In this example, the exclusion steps are modified to add the exclusions of resources that are not monitored by the PSUE. In this example, MAC shall inform PHY of which slots are monitored by the targeted PSUE (assuming MAC originally detains the information) . M total includes all the resources which are initially candidates from the transmitter point of view, while the number of candidate resources available after exclusion considers both transmitter, sensing and PSUE constraints.
When step 7 above (3GPP TS 38.214 Section 8.1.4: checking that the output contains at least X. M total number of resources) is performed, the first alternative is more likely to satisfy the X requirement, since M total only includes the resources that are monitored by PSUE and hence it is less likely to increase the RSRP power threshold to include more resources, giving some more  interfered resources for the MAC layer. However, the number of resource given by the first alternative is smaller than the second alternative, giving fewer choices for the MAC layer to select.
In a third example the resource selection may be modified so that candidate resources belonging to non-monitored slots are removed. Instead of excluding resources not monitored by the PSUE in the PHY layer, it can be done at the MAC layer after the resource identification is completed. The conventional resource identification process is utilised but after reporting the set of available resources, the MAC layer excludes the non-monitored resources before selecting the actual transmission resource.
Note that since the PHY layer doesn’t remove the non-monitored slots, it may be possible that few or none of the given resources are actually suitable. In that case, the MAC layer can either drop the transmission or perform a reselection, given a more suitable set of slots to select from (i.e. similar to the first alternative) .
When a UE is preparing resources to be transmitted toward a PSUE, the parameters X and RSRP thresholds can be configured separately from the ones towards regular users. This leads to an extra RRC configuration for the receiving RP of PSUEs. For instance, X can be set to higher values to ensure a larger number of candidates that may further be down-selected (especially in the case where M total includes potentially non-monitored resources by the PSUE) .
In current LTE, power limited users “Pedestrian UE” can be configured to perform only transmissions, in particular for the case of period transmission of the user position/id. In this case, the UE is not required to perform any sensing prior to the transmission, which can lead to collisions. Power limited users can also be configured to perform partial sensing to be able to receive some data or to perform more reliable resource selection (avoiding collision) .
Herein it is disclosed that PSUEs are (pre-) configured to enable or disable the reception of sidelink transmissions. This (pre-) configuration follows the UE capability that specifies that this PSUE is capable of power limited reception of sidelink data. Since destination ID is of a sidelink message is specified in the second stage SCI, and the reservation patterns/periodicity are in the first stage SCI, the following is observed:
- When not configured as “receiving capable” , PSUEs performing some sensing (e.g. partial or full sensing) , are only expected to decode the 1 st stage SCI, i.e. the PSCCH, to get the information of resource reservations.
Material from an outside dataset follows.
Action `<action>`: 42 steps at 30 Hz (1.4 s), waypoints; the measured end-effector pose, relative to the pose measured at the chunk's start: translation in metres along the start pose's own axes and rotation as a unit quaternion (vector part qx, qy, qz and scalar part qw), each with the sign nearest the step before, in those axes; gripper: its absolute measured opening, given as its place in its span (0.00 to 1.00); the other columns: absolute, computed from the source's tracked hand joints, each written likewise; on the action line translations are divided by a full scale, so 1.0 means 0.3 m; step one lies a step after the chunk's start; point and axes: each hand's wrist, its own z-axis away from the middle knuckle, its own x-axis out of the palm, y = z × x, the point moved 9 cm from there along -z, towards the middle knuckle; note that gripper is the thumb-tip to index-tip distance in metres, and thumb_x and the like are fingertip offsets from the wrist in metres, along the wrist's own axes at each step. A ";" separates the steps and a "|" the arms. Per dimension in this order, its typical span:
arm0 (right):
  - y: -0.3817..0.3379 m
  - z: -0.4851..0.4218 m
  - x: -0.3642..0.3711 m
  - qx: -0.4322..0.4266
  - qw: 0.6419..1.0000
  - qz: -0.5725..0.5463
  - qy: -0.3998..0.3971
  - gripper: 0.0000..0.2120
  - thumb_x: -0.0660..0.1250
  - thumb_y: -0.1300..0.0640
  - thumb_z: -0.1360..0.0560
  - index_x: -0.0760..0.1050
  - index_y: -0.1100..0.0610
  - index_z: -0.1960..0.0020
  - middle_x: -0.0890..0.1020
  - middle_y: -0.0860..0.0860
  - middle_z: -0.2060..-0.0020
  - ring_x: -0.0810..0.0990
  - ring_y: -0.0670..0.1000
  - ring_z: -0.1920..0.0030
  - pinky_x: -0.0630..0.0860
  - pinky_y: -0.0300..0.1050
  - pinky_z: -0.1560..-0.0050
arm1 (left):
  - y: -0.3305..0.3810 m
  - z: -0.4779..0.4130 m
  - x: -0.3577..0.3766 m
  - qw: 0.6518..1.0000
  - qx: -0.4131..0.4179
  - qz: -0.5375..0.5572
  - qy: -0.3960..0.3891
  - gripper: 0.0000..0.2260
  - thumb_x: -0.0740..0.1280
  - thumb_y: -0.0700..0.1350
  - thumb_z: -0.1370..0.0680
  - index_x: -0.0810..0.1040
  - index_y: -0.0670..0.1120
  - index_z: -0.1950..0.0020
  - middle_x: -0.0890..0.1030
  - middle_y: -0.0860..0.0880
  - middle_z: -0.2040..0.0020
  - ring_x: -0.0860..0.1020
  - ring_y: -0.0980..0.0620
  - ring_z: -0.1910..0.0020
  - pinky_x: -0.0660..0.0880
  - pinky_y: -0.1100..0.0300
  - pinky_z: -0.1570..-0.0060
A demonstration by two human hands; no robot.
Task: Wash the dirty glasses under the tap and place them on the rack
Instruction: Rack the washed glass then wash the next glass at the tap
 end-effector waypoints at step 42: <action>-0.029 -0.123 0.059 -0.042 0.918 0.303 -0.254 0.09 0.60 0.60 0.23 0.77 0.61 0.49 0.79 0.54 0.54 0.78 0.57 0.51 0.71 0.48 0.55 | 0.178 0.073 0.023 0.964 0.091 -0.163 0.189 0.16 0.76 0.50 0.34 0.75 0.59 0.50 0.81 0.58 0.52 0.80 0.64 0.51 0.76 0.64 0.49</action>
- When configured as “receiving capable” , PSUEs are expected to sense and decode both 1 st stage and 2 nd stage SCIs, and possibly the data payload when the PSUE is the destination of the transmission.
- For PSUEs with receive capabilities, it can be configured that they are required to listen to 1 st and 2 nd stage SCIs only in the slots they are configured to monitor; while possibly listening to only 1 st stage SCIs or nothing in other slots (slots split can be based on the configured RP and PSRP for example) .
When a PSUE is configured as a ‘receiver’ , and when the monitoring is based on the TX selected slots, as long as the PSUE has data to transmit, it will sense regularly. If the PSUE doesn’t have data to transmit, it shall still monitor a pattern known to other UEs to accept some RX. The PSUE can be configured (temporarily) as a limited receiver/can use specifically defined patterns/sub-pattern of regular partial sensing.
When a PSUE is receiving a data on a sparse monitoring pattern, it can trigger a change into a more frequent monitoring pattern if the received data and connection requires a QoS not compatible with the sparse monitoring.
In summary, there are provide various methods of sidelink communications between UEs. A UE may be configured to only monitor a subset of slots and may communicate information on  those slots to other UEs either explicitly or implicitly. The UE may communicate transmission slots from which monitored slots can be identified. UEs communicating with a UE which has specified its monitoring slots should only transmit to that UE in those monitored slots. When selecting sidelink transmission resources, particularly in Mode 2, UEs should base the selection, at least in part, on the indication of monitored slots.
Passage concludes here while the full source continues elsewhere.